It’s a Green Bluff secret, known only by Joyce Hunt and the gophers in her garden: that ginseng stuff is great.
Hunt has more energy for the 12-hour days she spends weeding the Eleven Acre farm she owns with her husband, and caring for their 12-year-old son.
“It works,” she says.
And the gophers? They’ve discovered another ginseng quality. “We’ve got a lot of horny gophers up here,” said her husband, Francis Hunt, deadpan.
“Neighbors are a little upset.”
The Hunts are the only known ginseng growers in Eastern Washington. It’s been three years since they planted seed from a British Columbia grower, and it’ll be another year before they harvest.
The Hunts’ crop is Asian ginseng, a cream-colored root which grows beneath a leafy green plant.
Francis estimates they’ve spent about $10,000 on seed and shade cloth, which keeps the plants in the indirect sunlight they prefer. Raised beds keep heavy moisture at bay.
He estimates the type of root he and Joyce are growing will sell for about $30 a pound. The couple already has a list of 100 buyers, including local companies, eager to snatch up the popular medicinal herb.
No other grower on Green Bluff, the bucolic ripple of rich black soil north of Mead, has latched onto the idea. They are busy growing the apples that made the area famous. A few visitors picking raspberries have asked about it, Francis said.
The crop, planted between a thick raspberry patch and rhubarb, was Francis’ idea. A self-described experimenter, he’s also planted Asian pears that sell for $3 each.
But he doesn’t drink his wife’s ginseng tea, or, for that matter, take prescriptions from the doctor. “The only thing I take is aspirin,” he said.
The carrot-shaped roots are visible now, but the couple says they’ll wait a year for them to develop into the bulbous shape desired by consumers.
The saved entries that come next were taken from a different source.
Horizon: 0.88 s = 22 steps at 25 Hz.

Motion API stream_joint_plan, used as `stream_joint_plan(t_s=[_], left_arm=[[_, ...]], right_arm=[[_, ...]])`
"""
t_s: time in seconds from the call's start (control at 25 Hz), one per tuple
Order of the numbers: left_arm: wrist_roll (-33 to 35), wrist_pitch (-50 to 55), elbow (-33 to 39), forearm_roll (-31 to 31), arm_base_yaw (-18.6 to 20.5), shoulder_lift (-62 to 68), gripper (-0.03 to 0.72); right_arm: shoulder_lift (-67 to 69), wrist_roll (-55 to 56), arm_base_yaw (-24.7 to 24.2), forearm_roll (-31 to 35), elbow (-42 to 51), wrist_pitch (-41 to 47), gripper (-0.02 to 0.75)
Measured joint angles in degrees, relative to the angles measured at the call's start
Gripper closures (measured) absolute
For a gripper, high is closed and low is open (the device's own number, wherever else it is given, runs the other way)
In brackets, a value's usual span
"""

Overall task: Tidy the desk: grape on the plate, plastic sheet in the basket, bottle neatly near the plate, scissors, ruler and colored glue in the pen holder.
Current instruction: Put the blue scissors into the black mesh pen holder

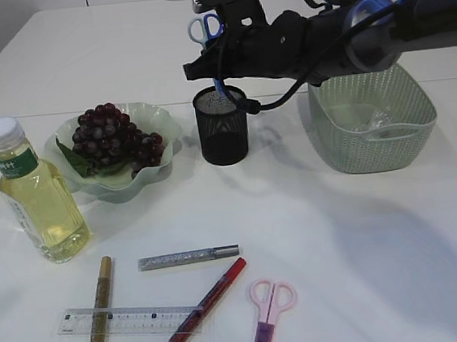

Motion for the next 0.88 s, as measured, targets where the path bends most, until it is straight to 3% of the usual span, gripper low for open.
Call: stream_joint_plan(t_s=[0.88], left_arm=[[0.0, 0.0, 0.0, -0.1, 0.0, 0.0, 0.253]], right_arm=[[0.0, 0.3, 0.0, 4.1, 0.0, 6.1, 0.539]])
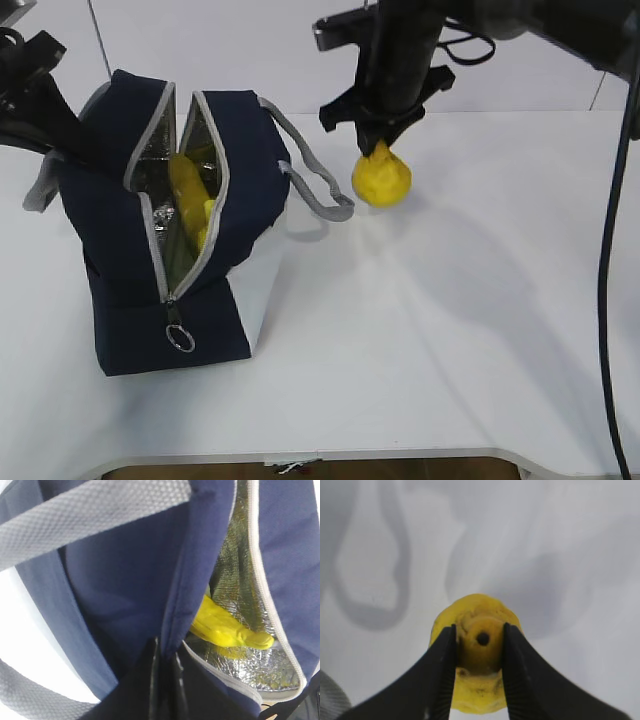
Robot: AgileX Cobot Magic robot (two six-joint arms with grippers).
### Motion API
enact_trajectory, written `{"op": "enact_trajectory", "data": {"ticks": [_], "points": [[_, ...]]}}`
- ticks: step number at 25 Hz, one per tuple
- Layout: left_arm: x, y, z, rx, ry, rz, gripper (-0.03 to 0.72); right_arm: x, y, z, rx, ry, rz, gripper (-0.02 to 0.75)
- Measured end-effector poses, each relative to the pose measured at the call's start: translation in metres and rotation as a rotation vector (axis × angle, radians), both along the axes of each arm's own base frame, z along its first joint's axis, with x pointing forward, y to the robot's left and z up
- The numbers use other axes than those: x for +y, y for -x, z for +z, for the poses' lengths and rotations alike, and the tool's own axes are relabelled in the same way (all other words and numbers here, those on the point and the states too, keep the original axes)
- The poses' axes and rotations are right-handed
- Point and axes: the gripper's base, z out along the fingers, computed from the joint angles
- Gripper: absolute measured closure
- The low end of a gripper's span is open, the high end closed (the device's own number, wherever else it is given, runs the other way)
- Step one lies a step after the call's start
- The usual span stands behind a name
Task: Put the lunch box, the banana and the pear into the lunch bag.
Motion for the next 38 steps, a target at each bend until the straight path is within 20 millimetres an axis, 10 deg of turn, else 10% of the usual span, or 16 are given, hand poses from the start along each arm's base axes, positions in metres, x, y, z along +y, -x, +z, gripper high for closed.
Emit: {"op": "enact_trajectory", "data": {"ticks": [16, 33, 38], "points": [[0.0, 0.0, 0.0, 0.0, 0.001, 0.0, 0.689, 0.026, 0.051, 0.132, -0.079, -0.557, 0.143, 0.503], [0.0, 0.0, 0.0, 0.0, 0.001, 0.0, 0.689, 0.074, 0.039, 0.066, 0.141, -0.762, 0.266, 0.489], [0.0, 0.0, 0.0, 0.0, 0.001, 0.0, 0.689, 0.078, 0.035, 0.054, 0.153, -0.761, 0.268, 0.29]]}}
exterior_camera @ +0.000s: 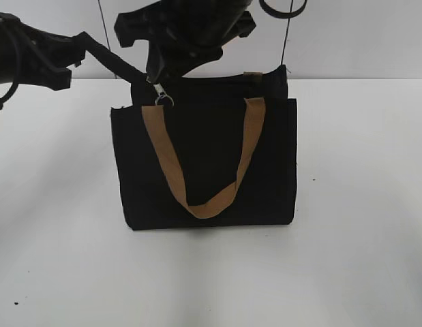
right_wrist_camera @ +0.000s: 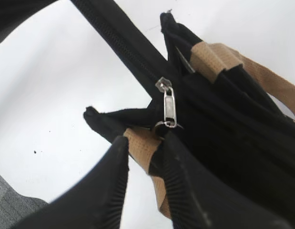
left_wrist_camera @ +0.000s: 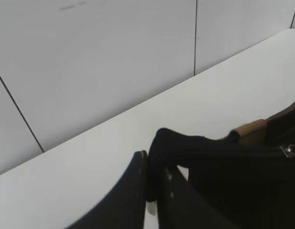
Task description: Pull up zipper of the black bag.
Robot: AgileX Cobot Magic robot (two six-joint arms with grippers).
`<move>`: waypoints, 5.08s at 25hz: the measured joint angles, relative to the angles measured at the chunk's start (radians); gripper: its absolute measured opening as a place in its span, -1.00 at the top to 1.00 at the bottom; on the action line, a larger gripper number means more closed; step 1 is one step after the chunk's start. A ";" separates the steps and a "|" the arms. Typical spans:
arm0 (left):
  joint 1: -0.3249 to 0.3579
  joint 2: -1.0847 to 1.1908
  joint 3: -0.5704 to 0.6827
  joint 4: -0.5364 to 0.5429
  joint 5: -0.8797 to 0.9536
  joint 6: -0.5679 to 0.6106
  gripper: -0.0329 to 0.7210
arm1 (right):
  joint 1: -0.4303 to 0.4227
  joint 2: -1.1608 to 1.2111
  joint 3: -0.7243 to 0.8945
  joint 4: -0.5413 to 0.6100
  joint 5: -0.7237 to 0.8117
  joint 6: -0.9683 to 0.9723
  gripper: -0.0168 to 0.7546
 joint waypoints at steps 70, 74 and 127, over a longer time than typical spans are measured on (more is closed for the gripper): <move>-0.003 -0.002 0.000 0.007 0.048 -0.004 0.84 | 0.003 0.065 0.000 -0.313 0.101 0.029 0.99; -0.003 -0.002 0.000 0.007 0.060 -0.004 0.84 | 0.003 0.060 0.000 -0.420 0.185 0.029 0.99; -0.254 -0.503 -0.079 -0.992 1.654 0.617 -0.34 | -0.085 -0.694 0.428 -0.226 0.296 -0.077 -0.27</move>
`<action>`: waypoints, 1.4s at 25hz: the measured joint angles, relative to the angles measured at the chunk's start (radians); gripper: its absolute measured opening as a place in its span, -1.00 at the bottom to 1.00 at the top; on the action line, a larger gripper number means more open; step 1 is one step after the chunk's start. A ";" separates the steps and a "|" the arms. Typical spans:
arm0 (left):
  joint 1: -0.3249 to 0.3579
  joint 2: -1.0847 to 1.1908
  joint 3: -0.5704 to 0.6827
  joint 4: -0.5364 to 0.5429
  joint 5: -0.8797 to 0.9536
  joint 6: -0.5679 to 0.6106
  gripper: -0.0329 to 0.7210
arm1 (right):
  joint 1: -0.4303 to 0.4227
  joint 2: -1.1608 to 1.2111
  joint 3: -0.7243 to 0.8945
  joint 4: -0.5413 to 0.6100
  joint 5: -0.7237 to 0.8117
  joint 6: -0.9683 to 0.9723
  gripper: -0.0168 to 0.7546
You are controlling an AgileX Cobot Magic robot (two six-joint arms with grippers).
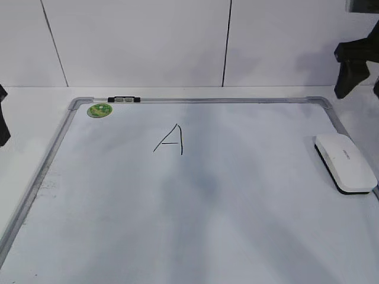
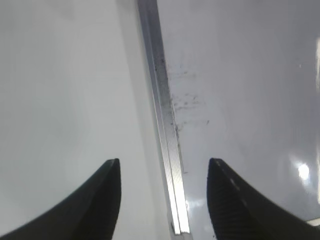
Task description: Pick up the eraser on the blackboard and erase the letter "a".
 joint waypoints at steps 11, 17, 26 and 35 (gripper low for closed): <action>0.000 -0.172 0.000 0.032 0.037 -0.062 0.19 | 0.000 -0.258 0.212 0.008 0.002 0.000 0.58; 0.000 -0.307 0.000 -0.009 0.050 -0.082 0.19 | 0.000 -0.419 0.335 0.006 0.006 0.000 0.58; 0.000 -0.541 0.000 -0.038 0.056 -0.085 0.19 | 0.000 -0.653 0.469 0.005 0.014 0.004 0.58; 0.000 -0.832 0.188 -0.040 0.066 -0.085 0.19 | 0.000 -0.915 0.598 0.019 0.023 0.008 0.58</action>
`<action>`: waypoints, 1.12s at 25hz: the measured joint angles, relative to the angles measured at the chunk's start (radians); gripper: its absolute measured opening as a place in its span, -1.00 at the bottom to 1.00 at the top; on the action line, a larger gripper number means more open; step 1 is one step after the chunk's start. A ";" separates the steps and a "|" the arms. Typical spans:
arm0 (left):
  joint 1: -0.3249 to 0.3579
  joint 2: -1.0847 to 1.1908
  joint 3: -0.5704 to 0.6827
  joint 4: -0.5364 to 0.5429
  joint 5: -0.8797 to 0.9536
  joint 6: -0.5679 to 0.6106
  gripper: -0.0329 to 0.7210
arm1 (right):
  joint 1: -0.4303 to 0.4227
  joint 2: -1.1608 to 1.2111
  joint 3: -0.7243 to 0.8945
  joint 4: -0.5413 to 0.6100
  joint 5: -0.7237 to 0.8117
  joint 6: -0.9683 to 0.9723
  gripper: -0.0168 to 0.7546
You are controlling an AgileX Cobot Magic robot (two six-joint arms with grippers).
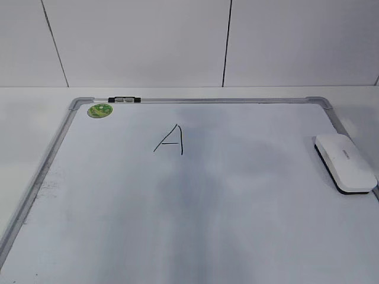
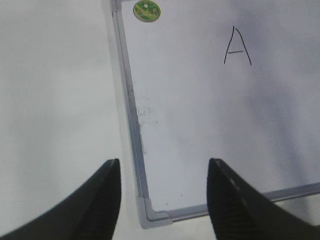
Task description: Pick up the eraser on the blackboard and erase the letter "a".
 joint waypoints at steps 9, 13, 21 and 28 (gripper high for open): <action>0.000 -0.314 0.308 0.000 0.012 -0.002 0.19 | 0.000 -0.299 0.152 0.002 0.007 0.037 0.58; 0.000 -0.425 0.400 0.002 0.014 -0.002 0.19 | 0.000 -0.421 0.227 0.002 0.010 0.037 0.58; 0.000 -0.561 0.492 0.054 0.015 -0.002 0.19 | 0.000 -0.630 0.431 0.015 0.014 0.037 0.58; 0.000 -0.578 0.539 0.091 0.015 -0.002 0.19 | 0.000 -0.699 0.489 0.002 0.018 0.011 0.58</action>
Once they do, the roots can be ground for tea or pills. According to the work of Dr. I.I. Brekhman, a professor at the Institute of Biologically Active Substances in Vladivostok on Russia’s southeastern tip, ginseng “possesses a pronounced general strengthening effect.”
One vitamin distributor located on the World Wide Web notes that ginseng is a potent aphrodisiac, particularly in women, that fueled the Mongolian crusades.
It’s also apparently fueled a gopher crusade. Fresh mounds dot the Hunt farm.
The rodents have been busy, turning up dirt in the rhubarb patch, the cucumber rows and among the tomatoes.
“Those fellas really got something, don’t they,” said Francis.